Where: In front of Marlborough Hospital; 157 Union Street, Marlborough
Who: MNA RNs, their families, friends, neighbors; other local unions; and elected leaders
The informational picket follows 14 negotiation sessions between the MNA RNs and management, with little movement on management’s part to address the nurses’ key concerns:
- Nurses are being injured on the job regularly due to violence, but hospital management wants to continue with its failed policies and refuses to explore new solutions.
- RN turnover in all hospital units is above average because of the significant pay discrepancies between Marlborough and other local UMass hospitals. On average, senior Marlborough Hospital RNs earn $10 per hour less than their counterparts at other area hospitals, including all UMass-affiliated hospitals
- Nurse staffing levels are unpredictable and dangerous, with as many short-term travel nurses working as permanent RNs.

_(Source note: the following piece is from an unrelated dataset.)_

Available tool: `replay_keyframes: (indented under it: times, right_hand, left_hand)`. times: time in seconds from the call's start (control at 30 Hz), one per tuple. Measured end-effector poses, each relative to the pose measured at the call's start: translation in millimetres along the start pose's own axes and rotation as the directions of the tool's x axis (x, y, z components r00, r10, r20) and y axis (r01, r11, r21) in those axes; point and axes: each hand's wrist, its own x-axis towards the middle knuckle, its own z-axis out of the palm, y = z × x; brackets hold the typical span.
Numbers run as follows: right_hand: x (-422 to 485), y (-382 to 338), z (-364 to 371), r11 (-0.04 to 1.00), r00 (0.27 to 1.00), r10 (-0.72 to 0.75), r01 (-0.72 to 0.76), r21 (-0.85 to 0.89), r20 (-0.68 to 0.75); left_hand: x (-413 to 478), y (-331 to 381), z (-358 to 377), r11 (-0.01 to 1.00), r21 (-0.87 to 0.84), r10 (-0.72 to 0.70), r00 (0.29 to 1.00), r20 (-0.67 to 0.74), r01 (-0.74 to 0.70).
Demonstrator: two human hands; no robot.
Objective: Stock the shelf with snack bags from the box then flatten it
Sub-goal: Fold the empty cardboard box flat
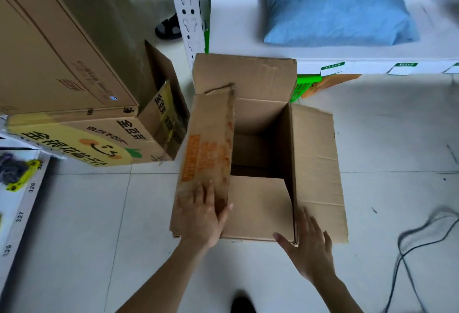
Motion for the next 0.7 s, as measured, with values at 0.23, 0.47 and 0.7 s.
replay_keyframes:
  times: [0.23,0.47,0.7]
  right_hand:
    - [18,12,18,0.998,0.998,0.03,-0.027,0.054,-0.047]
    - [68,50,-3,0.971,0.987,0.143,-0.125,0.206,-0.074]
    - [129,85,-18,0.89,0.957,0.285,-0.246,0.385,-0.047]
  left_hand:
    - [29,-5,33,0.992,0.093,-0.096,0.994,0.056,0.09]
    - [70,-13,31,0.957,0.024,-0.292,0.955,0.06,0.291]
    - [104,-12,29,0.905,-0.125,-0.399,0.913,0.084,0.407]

- And new grads, who the hospital invests significant time and resources in, repeatedly leave for jobs at other UMass facilities because the staffing levels and pay are better.

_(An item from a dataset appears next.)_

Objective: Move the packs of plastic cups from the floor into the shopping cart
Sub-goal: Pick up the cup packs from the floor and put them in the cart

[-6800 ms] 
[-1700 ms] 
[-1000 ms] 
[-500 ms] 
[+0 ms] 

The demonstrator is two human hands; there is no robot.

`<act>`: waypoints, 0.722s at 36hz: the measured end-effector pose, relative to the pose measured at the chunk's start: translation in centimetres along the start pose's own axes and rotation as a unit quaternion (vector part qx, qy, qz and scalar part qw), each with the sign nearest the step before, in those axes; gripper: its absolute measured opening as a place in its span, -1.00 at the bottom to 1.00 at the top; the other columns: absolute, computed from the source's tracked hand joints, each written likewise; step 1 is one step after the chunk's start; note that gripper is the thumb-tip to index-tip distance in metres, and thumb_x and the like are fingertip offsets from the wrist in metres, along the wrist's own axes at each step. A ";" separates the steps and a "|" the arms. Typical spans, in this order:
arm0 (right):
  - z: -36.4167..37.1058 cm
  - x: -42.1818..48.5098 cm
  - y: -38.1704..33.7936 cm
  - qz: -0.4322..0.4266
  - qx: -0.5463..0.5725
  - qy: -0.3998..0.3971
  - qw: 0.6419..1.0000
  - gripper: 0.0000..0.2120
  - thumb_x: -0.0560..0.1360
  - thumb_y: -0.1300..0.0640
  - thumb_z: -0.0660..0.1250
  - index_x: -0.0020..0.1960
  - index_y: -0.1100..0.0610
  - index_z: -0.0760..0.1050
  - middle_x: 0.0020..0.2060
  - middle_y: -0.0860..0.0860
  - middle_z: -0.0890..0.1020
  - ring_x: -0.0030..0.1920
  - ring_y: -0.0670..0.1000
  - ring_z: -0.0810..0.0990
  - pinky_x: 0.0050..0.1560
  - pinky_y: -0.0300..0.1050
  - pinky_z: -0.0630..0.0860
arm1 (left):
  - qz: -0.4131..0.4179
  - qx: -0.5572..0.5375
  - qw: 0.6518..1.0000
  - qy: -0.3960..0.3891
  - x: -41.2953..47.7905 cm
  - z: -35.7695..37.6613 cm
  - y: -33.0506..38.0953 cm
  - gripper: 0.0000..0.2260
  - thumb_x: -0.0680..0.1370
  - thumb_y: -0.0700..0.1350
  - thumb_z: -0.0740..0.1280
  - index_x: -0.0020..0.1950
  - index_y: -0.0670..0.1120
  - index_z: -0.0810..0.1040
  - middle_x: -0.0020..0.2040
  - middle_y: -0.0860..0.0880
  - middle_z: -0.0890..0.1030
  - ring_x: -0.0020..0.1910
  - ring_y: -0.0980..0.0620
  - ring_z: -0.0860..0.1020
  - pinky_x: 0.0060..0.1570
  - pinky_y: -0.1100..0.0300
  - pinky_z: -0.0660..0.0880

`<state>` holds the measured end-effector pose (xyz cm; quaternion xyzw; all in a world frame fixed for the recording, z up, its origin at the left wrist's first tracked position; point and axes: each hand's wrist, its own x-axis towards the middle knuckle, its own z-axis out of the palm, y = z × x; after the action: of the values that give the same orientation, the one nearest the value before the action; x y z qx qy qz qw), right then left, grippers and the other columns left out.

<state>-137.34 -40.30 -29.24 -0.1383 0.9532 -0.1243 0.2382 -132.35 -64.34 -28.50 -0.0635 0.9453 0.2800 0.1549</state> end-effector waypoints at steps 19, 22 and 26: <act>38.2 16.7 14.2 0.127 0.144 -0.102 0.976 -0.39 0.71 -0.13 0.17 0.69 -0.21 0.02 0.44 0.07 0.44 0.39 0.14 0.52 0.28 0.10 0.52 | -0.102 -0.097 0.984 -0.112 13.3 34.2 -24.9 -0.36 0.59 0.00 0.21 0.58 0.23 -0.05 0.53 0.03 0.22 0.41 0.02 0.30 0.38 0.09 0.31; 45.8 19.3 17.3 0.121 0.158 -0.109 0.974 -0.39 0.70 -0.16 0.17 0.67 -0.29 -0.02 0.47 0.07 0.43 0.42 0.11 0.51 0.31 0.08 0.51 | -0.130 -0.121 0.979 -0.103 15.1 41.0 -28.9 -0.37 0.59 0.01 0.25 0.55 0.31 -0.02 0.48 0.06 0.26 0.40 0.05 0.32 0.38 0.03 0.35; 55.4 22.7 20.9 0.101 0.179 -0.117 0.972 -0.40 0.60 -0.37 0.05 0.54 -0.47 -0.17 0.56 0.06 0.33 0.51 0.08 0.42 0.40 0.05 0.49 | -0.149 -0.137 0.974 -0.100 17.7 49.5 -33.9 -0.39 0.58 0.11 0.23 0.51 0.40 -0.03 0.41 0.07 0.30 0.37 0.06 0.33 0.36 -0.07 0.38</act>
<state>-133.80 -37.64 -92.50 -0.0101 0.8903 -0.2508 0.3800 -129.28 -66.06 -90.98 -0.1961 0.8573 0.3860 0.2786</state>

“Marlborough Hospital is essential to the health and welfare of this community,” said Julie Lyver, RN and chairperson of the nurses’ MNA bargaining unit at Marlborough. “But at this point — with wages so low, nurse turnover so high, and in-hospital violence such a threat — if management does not agree to appropriate remedies the health and safety of this very community, and all other communities the hospital serves, is in jeopardy.”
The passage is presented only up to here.